Give the records below again, exactly as they appear.

□ □ □

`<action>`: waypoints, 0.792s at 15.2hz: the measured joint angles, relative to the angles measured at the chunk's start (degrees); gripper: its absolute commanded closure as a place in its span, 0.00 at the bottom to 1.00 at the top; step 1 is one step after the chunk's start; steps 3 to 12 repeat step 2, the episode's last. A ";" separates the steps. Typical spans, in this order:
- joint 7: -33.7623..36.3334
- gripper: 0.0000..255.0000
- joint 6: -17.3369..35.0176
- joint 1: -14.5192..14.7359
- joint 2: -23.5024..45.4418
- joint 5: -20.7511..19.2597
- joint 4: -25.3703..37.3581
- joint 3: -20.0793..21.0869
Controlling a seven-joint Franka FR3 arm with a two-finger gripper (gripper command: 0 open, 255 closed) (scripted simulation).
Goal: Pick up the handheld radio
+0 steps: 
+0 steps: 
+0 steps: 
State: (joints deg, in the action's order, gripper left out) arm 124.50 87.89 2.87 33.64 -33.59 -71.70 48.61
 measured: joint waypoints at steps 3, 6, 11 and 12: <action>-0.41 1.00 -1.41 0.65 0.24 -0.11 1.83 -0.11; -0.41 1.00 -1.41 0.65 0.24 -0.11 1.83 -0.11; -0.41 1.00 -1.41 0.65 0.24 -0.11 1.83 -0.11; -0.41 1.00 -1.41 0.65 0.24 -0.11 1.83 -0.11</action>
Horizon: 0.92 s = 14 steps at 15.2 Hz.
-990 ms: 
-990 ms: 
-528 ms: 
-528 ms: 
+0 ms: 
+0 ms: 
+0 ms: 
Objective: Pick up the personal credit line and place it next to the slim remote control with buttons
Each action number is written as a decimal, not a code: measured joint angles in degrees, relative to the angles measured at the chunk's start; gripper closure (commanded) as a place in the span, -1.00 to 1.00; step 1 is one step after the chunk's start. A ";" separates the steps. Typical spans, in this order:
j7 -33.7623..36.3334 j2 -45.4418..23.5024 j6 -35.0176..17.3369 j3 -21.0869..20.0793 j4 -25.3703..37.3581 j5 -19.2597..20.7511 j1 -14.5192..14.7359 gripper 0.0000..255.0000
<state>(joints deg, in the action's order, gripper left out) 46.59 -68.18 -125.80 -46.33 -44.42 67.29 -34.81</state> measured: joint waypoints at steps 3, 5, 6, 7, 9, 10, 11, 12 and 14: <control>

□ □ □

_Answer to the exercise_.
`<action>`: waypoints, 0.792s at 15.2hz: the measured joint angles, relative to the angles measured at the chunk's start (degrees); gripper: its absolute commanded closure as a place in its span, 0.00 at the bottom to 1.00 at the top; step 1 is one step after the chunk's start; steps 3 to 12 repeat step 2, the episode's last. A ";" separates the steps. Typical spans, in this order:
- joint 7: -33.7623..36.3334
- gripper: 0.0000..255.0000
- joint 6: -17.3369..35.0176
- joint 1: -14.5192..14.7359
- joint 2: -23.5024..45.4418
- joint 5: -20.7511..19.2597
- joint 4: -25.3703..37.3581
- joint 3: -20.0793..21.0869
Controlling a seven-joint Franka FR3 arm with a two-finger gripper (gripper command: 0 open, 255 closed) (scripted simulation).
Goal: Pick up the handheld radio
+0 steps: 
+0 steps: 
+0 steps: 
State: (joints deg, in the action's order, gripper left out) arm 124.50 87.89 2.87 33.64 -33.59 -71.70 48.61
 measured: joint waypoints at steps 3, 6, 11 and 12: <action>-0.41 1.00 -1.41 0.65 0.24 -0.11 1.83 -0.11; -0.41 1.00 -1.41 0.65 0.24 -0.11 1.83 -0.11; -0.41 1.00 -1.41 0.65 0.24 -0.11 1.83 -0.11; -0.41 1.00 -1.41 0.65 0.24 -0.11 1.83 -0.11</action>
Horizon: 0.92 s = 14 steps at 15.2 Hz.
-990 ms: 
-990 ms: 
-528 ms: 
-528 ms: 
+0 ms: 
+0 ms: 
+0 ms: 
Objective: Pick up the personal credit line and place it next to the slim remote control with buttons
Each action number is written as a decimal, not a code: measured joint angles in degrees, relative to the angles measured at the chunk's start; gripper closure (commanded) as a place in the span, -1.00 to 1.00; step 1 is one step after the chunk's start. A ";" separates the steps. Typical spans, in this order:
j7 -33.7623..36.3334 j2 -45.4418..23.5024 j6 -35.0176..17.3369 j3 -21.0869..20.0793 j4 -25.3703..37.3581 j5 -19.2597..20.7511 j1 -14.5192..14.7359 gripper 0.0000..255.0000
<state>(joints deg, in the action's order, gripper left out) 46.59 -68.18 -125.80 -46.33 -44.42 67.29 -34.81</state> measured: joint waypoints at steps 3, 5, 6, 7, 9, 10, 11, 12 and 14: <control>

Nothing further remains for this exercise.